The Prison Rape Elimination Act (PREA) marked a critical step in condemning and curbing sexual assault and harassment in jails and prisons. Sadly, rape, groping and sexual harassment still occur regularly in America’s gulags, with guards often the perpetrators. Now a new provision in U.S. Sentencing Guidelines offering sentence reductions for these victims, which took effect on November 1, 2023, places the burden on them to prove the assault occurred.

The amendment expanded the “extraordinary and compelling” reasons (ECRs) that justify sentence reduction. It now includes victims of sexual abuse involving a “sexual act” or “physical abuse involving ‘serious bodily injury’” committed by or at the direction of a federal Bureau of Prisons (BOP) employee or contractor. But the amendment requires the misconduct to “be established by a conviction in a criminal case, a finding or admission of liability in a civil case, or a finding in an administrative proceeding, unless such proceedings are unduly delayed or the defendant is in imminent danger.” A “catch-all” provision allows judges wide discretion in determining an ECR is “similar in gravity” to those otherwise enumerated.
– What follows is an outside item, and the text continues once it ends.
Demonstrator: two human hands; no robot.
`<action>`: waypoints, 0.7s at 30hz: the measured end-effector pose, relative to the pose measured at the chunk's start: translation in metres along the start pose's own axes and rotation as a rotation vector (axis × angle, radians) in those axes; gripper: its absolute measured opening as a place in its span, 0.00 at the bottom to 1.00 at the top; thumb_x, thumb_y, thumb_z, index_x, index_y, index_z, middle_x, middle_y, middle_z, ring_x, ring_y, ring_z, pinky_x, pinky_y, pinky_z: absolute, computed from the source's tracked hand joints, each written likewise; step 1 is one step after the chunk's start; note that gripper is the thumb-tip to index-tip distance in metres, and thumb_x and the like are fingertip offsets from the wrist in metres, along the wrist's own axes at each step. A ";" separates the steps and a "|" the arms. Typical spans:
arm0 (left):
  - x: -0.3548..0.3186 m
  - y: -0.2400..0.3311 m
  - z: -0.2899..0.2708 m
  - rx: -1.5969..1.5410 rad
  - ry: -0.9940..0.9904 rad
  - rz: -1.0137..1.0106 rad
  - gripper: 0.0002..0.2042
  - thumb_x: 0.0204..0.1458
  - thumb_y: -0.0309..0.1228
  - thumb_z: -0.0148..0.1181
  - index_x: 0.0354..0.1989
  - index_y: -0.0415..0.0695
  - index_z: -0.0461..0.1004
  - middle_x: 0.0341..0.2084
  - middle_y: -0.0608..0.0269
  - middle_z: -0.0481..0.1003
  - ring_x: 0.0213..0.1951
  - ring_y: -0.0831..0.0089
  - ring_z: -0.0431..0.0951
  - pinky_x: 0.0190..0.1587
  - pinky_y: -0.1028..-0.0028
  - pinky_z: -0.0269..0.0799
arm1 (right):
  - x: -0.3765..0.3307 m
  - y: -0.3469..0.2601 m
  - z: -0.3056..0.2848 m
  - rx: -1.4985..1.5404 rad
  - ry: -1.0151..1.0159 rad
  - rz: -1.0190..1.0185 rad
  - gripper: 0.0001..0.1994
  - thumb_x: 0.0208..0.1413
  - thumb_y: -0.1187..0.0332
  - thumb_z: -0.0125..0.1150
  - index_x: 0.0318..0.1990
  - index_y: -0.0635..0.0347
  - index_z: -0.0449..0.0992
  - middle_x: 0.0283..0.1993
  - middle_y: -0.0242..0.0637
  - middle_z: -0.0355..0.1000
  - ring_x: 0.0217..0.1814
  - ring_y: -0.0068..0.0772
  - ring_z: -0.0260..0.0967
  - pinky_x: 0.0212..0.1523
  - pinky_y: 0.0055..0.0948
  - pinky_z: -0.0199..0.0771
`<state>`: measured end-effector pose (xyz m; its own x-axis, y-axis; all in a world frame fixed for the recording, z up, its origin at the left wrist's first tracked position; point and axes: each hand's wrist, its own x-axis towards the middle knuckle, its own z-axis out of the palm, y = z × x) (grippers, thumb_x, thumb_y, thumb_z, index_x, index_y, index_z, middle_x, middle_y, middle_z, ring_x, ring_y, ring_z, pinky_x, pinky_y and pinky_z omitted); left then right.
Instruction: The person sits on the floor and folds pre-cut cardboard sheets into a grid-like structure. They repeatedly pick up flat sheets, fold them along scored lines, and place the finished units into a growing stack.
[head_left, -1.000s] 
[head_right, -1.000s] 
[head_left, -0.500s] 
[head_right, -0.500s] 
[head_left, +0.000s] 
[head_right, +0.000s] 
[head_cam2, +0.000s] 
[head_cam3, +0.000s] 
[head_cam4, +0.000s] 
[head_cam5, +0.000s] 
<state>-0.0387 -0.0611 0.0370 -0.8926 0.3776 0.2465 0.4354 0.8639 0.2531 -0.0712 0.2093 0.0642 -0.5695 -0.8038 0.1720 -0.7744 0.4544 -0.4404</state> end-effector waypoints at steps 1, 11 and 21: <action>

A 2022 report by the U.S. Senate Permanent Subcommittee on Investigations “detailed the tragic and widespread abuse of women by BOP staff, as well as the barriers that women faced to reporting the abuse and escaping their abusers,” noted University of Wyoming College of Law Assistant Professor Meredith B. Esser. The report focused on lockups in Manhattan, Brooklyn, Dublin (California) and Coleman (Florida), but investigators concluded that employees at two thirds of BOP prisons had sexually abused female prisoners over the previous decade. BOP not only “failed to prevent, detect, and stop recurring sexual abuse,” the report declared, but also “failed to successfully implement” aspects of PREA.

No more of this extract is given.